| What you need to do |
Work through the material below line by line and say how many lines include the word "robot". Only the number, please.

• • • • • • •

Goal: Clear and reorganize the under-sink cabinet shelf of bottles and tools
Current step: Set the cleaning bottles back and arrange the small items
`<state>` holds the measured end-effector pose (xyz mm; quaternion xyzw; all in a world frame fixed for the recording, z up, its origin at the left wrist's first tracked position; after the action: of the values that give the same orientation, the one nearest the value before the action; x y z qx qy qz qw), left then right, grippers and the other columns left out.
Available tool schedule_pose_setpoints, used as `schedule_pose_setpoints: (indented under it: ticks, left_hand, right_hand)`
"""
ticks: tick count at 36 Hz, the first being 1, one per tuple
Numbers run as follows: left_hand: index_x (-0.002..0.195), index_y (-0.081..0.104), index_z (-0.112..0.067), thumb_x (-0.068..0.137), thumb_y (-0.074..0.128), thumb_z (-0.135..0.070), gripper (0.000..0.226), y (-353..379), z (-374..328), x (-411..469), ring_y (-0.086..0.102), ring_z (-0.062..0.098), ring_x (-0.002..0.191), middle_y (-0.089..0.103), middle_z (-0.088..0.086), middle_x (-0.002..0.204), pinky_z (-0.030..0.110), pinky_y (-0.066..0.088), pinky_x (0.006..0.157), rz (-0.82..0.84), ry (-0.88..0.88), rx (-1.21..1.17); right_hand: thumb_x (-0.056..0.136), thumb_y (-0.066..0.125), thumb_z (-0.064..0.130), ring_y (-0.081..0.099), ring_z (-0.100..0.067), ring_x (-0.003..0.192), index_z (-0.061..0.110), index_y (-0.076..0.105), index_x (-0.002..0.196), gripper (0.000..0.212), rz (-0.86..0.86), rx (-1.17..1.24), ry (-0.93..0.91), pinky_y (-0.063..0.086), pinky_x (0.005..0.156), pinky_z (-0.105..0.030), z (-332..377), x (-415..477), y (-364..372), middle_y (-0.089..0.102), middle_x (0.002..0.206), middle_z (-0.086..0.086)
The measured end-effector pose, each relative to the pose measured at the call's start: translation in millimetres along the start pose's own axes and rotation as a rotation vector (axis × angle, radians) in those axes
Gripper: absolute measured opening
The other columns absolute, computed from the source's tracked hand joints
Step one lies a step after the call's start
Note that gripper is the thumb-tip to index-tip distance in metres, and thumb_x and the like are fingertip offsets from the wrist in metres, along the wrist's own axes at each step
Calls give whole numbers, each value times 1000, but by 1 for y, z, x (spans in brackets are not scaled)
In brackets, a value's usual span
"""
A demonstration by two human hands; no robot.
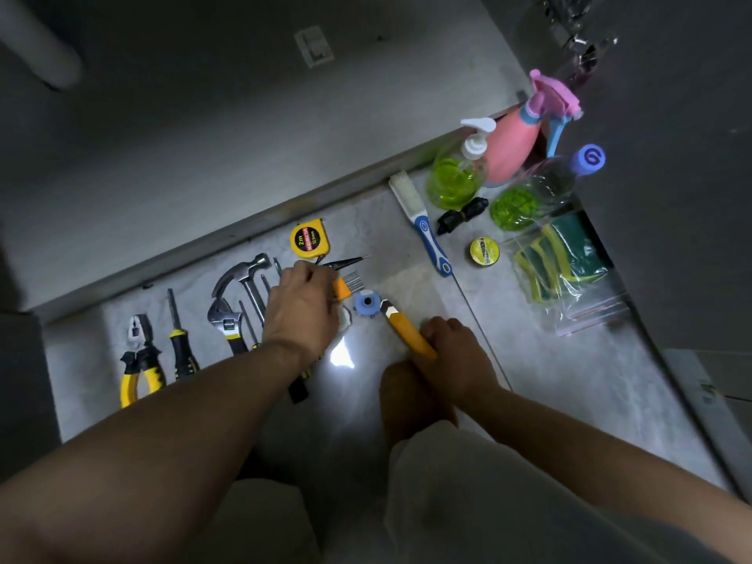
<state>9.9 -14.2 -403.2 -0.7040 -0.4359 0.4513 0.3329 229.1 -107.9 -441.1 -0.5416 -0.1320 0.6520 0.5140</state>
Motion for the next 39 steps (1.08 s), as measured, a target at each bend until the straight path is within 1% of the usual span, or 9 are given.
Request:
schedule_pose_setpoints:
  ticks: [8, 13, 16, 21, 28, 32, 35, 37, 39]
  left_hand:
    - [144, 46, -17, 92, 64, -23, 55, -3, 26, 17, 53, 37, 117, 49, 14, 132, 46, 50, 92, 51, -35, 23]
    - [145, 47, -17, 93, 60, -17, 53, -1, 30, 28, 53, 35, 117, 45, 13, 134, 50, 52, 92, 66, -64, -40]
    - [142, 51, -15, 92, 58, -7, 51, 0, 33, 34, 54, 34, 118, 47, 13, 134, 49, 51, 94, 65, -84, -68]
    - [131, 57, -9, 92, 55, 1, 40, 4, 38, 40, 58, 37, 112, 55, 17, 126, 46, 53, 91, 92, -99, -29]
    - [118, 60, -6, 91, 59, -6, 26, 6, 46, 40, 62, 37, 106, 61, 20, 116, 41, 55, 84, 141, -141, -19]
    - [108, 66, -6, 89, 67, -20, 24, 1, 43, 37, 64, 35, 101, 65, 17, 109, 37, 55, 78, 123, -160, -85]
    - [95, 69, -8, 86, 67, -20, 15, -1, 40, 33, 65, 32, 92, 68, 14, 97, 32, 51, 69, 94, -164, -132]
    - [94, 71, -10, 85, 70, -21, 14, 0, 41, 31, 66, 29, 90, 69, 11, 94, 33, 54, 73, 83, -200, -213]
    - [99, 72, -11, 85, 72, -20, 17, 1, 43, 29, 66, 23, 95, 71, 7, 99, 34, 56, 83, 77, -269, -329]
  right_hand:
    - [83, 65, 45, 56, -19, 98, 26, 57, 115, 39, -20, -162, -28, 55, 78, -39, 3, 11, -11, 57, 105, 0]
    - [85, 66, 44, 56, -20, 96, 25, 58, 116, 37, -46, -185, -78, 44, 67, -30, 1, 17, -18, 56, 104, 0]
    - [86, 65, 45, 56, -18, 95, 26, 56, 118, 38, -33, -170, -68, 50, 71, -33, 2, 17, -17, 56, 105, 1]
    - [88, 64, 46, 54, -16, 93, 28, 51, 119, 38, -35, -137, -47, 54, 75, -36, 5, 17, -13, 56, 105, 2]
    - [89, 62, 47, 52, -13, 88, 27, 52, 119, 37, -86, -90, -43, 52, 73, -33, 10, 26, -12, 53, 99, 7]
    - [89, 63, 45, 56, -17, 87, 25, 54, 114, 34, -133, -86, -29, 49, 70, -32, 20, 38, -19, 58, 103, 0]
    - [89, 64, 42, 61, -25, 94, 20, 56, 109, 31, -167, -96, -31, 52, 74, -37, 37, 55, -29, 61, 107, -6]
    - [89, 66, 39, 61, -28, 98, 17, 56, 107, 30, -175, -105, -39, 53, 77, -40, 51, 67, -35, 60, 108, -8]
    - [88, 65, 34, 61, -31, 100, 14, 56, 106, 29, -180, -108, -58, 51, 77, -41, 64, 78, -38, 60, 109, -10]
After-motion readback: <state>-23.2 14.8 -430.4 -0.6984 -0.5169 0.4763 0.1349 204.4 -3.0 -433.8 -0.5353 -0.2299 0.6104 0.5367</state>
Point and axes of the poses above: each hand's wrist, its own x-axis towards the middle knuckle, its own y-axis out of the palm, z = x × y, the point moved 5 cm from there along x, towards the middle knuckle
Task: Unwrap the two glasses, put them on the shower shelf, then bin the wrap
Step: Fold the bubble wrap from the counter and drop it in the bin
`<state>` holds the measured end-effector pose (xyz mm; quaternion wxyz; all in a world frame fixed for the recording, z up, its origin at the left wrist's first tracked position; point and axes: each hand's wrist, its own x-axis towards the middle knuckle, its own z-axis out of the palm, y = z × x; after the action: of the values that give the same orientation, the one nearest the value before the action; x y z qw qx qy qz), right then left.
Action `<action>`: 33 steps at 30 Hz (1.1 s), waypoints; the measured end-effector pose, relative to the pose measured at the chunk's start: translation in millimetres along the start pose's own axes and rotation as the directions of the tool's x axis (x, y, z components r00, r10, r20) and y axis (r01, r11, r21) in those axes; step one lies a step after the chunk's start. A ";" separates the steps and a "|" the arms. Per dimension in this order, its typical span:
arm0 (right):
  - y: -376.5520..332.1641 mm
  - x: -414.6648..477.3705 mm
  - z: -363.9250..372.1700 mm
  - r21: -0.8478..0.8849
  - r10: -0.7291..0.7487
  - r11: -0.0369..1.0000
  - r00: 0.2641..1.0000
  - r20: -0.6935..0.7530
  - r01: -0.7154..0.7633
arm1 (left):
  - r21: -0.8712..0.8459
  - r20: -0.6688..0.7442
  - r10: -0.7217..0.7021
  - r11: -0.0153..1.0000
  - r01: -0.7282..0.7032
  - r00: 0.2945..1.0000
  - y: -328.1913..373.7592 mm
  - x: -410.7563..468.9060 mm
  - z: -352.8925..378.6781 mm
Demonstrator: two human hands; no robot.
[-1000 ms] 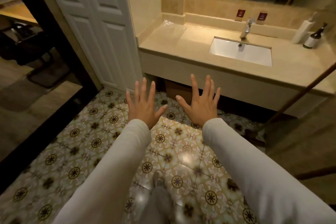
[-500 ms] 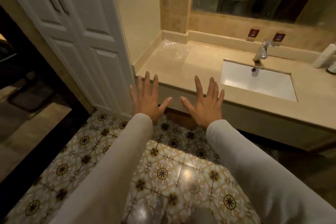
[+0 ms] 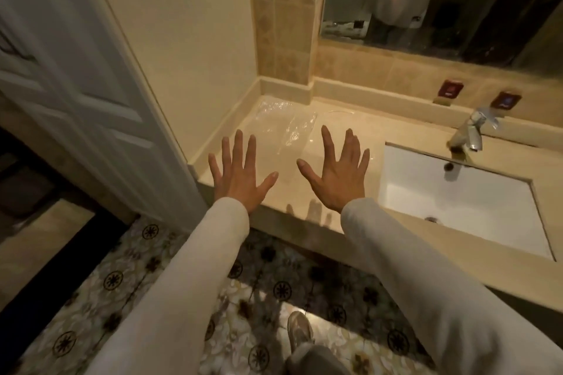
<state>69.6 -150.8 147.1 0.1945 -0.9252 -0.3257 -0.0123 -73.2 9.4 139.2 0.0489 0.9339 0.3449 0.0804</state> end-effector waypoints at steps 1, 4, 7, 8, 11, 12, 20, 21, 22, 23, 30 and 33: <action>2.7 21.8 1.8 0.006 -0.002 1.000 1.000 0.005 0.002 | 0.004 0.006 -0.009 1.000 0.009 1.000 3.2 19.7 2.6; 9.7 78.0 9.0 -0.011 -0.018 1.000 1.000 0.020 0.018 | -0.011 0.011 -0.031 0.999 0.032 0.999 11.2 67.8 10.5; 12.7 119.6 19.4 0.024 0.001 1.000 0.999 0.048 -0.002 | -0.005 0.039 -0.023 1.000 0.023 0.999 12.2 103.0 18.0; 13.0 132.3 24.4 0.029 0.002 1.000 0.999 0.053 -0.004 | -0.002 0.045 -0.033 0.999 0.033 0.998 10.4 114.6 21.5; 13.0 166.1 40.5 0.029 -0.004 1.000 0.998 0.067 0.002 | -0.018 0.064 -0.082 0.996 0.084 0.995 0.5 147.7 31.4; 12.7 177.3 46.5 0.039 0.005 0.999 0.997 0.075 -0.008 | -0.033 0.070 -0.095 0.995 0.097 0.993 -4.6 159.1 35.3; 6.6 252.9 99.9 0.043 0.121 0.991 0.983 0.138 -0.128 | -0.093 0.198 -0.110 0.987 0.131 0.974 -53.3 257.8 80.4; 4.7 263.3 107.1 0.053 0.150 0.986 0.977 0.149 -0.159 | -0.123 0.235 -0.116 0.981 0.148 0.965 -59.6 271.8 86.7; 2.6 272.4 113.5 0.068 0.183 0.978 0.970 0.159 -0.195 | -0.154 0.277 -0.125 0.973 0.172 0.953 -65.4 284.3 92.9; 0.3 281.4 119.1 0.080 0.217 0.970 0.963 0.160 -0.232 | -0.188 0.320 -0.135 0.961 0.203 0.938 -70.2 296.8 98.8; -5.5 317.7 152.8 0.183 0.425 0.867 0.880 0.211 -0.463 | -0.338 0.393 -0.045 0.922 0.190 0.918 -78.2 366.0 120.7; -0.9 324.8 165.6 0.203 0.514 0.802 0.822 0.245 -0.562 | -0.478 0.362 0.033 0.864 0.155 0.932 -64.5 379.8 125.4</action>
<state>307.6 105.0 43.0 0.2826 -0.9419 -0.0634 0.1701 193.4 301.4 50.8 0.3531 0.8764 0.3273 -0.0063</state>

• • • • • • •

| Solution to this exercise |
2